Compaq Fortran expects numeric data to be in native little endian order, in which the least-significant, right-most bit (bit 0) or byte has a lower address than the most-significant, left-most bit (or byte).
For More Information:
Table 8-1 lists the intrinsic data types provided by Compaq Fortran, the storage required, and valid numeric ranges.

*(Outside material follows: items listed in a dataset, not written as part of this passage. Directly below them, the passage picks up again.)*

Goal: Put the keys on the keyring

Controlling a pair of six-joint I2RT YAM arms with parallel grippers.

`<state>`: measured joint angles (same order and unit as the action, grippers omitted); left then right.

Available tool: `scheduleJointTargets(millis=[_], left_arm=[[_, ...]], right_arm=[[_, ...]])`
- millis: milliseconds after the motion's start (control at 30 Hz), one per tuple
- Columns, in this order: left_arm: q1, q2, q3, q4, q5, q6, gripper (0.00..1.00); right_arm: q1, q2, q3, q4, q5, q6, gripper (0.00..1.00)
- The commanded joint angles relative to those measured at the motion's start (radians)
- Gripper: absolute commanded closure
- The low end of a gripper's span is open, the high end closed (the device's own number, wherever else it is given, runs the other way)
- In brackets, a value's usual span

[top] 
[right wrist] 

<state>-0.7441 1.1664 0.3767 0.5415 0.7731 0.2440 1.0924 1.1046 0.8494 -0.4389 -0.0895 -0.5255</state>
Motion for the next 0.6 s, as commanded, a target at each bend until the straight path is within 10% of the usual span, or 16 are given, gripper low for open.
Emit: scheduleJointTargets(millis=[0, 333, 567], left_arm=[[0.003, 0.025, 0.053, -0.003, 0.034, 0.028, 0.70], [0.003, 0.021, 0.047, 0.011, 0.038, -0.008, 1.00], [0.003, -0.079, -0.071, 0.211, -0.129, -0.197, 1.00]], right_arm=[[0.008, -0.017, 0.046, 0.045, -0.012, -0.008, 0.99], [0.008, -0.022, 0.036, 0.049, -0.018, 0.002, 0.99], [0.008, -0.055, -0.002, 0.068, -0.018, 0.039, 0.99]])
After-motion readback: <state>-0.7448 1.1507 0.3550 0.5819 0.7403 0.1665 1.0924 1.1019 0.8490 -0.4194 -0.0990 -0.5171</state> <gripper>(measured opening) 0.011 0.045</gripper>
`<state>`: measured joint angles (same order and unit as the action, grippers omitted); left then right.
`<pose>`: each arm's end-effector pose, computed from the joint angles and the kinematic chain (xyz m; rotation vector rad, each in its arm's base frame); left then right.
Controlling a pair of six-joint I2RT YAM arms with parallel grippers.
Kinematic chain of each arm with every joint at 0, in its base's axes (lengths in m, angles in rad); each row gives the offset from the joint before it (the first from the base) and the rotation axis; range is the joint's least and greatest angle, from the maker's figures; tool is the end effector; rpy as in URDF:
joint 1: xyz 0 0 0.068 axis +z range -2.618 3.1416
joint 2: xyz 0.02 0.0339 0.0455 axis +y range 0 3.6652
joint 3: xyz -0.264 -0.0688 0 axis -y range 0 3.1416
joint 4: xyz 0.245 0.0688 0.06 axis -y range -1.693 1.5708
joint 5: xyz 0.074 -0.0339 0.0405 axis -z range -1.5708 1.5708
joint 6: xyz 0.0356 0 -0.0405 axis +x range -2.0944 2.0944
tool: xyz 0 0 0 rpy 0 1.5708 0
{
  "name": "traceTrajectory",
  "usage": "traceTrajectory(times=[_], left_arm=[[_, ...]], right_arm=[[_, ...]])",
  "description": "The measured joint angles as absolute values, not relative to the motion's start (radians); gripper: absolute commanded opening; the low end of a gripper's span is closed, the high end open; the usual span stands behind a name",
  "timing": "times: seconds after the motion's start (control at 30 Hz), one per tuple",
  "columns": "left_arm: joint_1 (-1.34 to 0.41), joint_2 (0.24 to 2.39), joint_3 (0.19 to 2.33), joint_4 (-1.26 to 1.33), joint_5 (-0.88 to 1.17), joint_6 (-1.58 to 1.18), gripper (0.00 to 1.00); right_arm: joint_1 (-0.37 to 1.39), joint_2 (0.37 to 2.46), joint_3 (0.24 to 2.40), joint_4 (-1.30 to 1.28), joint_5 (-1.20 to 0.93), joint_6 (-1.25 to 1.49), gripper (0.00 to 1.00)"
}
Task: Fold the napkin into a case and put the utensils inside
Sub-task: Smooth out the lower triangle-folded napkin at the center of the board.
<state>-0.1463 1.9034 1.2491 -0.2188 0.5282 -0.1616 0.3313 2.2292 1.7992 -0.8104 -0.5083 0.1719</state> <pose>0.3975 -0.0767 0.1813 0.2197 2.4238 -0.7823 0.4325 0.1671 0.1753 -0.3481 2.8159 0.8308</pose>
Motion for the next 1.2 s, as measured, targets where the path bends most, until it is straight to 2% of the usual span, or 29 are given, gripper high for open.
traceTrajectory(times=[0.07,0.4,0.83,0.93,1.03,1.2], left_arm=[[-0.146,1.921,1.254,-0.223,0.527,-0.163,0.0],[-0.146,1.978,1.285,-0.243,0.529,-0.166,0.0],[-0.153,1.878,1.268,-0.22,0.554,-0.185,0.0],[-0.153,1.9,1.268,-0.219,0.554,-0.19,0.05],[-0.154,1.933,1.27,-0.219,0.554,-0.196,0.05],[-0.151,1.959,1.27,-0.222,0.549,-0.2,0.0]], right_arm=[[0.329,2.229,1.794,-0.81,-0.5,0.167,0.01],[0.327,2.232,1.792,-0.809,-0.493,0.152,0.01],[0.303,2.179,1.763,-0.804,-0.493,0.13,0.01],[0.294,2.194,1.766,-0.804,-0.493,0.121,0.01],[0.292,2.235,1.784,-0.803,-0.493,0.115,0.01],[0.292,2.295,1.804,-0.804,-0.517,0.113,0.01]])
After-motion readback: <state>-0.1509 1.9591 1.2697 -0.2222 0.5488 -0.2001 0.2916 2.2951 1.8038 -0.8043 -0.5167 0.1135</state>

Data Type | Bytes | Description |
---|---|---|
BYTE (INTEGER*1) | 1 (8 bits) | A BYTE declaration is a signed integer data type equivalent to INTEGER*1 or INTEGER (KIND=1). |
INTEGER | 1, 2, 4, or 8 | Signed integer whose size is controlled by a kind type parameter or, if a kind type parameter (or size specifier) is omitted, certain FORTRAN command qualifiers (see Section 8.2.1). |
INTEGER (KIND=1)
INTEGER*1 |
1 (8 bits) | Signed integer value from --128 to 127 (--2**7 to 2**7--1). Unsigned values from 0 to 255 (2**8-1) 1. |
INTEGER (KIND=2)
INTEGER*2 |
2 (16 bits) | Signed integer value from --32,768 to 32,767 (--2**15 to 2**15--1). Unsigned values from 0 to 65535 (2**16-1) 1. |
INTEGER (KIND=4)
INTEGER*4 |
4 (32 bits) | Signed integer value from --2,147,483,648 to 2,147,483,647 (--2**31 to 2**31--1). Unsigned values from 0 to 4,294,967,295 (2**32-1) 1. |
INTEGER (KIND=8)
INTEGER*8 |
8 (64 bits) | Signed integer value from --9,223,372,036,854,775,808 to 9,223,372,036,854,775,807 (--2**63 to 2**63--1). |
LOGICAL | 1, 2, 4, or 8 | Logical value whose size is controlled by a kind type parameter or, if a kind type parameter (or size specifier) is omitted, certain FORTRAN command qualifiers (see Section 8.3). |
LOGICAL (KIND=1)
LOGICAL*1 |
1 (8 bits) | Logical values .TRUE. or .FALSE. 2 |
LOGICAL (KIND=2)
LOGICAL*2 |
2 (16 bits) | Logical values .TRUE. or .FALSE. 2 |
LOGICAL (KIND=4)
LOGICAL*4 |
4 (32 bits) | Logical values .TRUE. or .FALSE. 2 |
LOGICAL (KIND=8)
LOGICAL*8 |
8 (64 bits) | Logical values .TRUE. or .FALSE. 2 |
REAL | 4 or 8 | Real floating-point numbers whose size is controlled by a kind type parameter or, if a kind type parameter (or size specifier) is omitted, by using the FORTRAN command /REAL_SIZE qualifier. To control the floating-point format used in memory, use the FORTRAN command /FLOAT qualifier. |
REAL (KIND=4)
REAL*4 |
4 (32 bits) |
Single-precision real
floating-point values in IEEE S_float or VAX F_float formats.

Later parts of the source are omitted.